What to work on:
Within this material, find every line where the string "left" appears, and copy it out.

Data shown:
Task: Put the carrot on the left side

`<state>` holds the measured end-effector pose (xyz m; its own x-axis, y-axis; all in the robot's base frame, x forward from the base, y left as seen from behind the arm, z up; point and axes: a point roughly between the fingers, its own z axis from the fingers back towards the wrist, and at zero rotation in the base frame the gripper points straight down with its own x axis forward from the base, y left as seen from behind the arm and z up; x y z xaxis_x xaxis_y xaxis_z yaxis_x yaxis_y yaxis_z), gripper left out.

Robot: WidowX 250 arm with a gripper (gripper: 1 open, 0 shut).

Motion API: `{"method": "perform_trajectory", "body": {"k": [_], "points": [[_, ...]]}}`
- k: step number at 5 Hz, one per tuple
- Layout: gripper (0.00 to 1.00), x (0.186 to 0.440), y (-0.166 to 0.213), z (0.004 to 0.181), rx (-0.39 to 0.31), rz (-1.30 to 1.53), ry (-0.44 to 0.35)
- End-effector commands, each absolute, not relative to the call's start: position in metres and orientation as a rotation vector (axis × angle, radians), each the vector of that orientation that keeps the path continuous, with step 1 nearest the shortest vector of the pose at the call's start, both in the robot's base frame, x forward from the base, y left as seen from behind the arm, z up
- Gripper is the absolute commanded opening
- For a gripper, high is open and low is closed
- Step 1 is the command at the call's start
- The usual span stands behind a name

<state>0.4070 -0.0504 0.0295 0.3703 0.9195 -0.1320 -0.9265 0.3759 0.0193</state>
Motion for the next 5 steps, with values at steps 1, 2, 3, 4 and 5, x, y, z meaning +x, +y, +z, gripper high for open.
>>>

Response:
Task: Put the carrot on the left side
`<state>` holds the measured end-effector pose (xyz m; its own x-axis, y-axis; all in the robot's base frame, x forward from the base, y left as seen from behind the arm, z up; point and axes: a point roughly between the fingers, its own z axis from the fingers back towards the wrist, and at zero rotation in the base frame the gripper points straight down with its own x axis forward from the base, y left as seen from behind the arm and z up; x y z xaxis_x xaxis_y xaxis_z yaxis_x yaxis_y yaxis_z), gripper left out.
- End-effector commands, each absolute, not relative to the call's start: position in metres and orientation as a rotation vector (axis × angle, radians), each the vector of that orientation that keeps the path continuous, with step 1 nearest the shortest vector of the pose at the call's start, both in the robot's base frame, x forward from the base, y left as seen from behind the arm, z up

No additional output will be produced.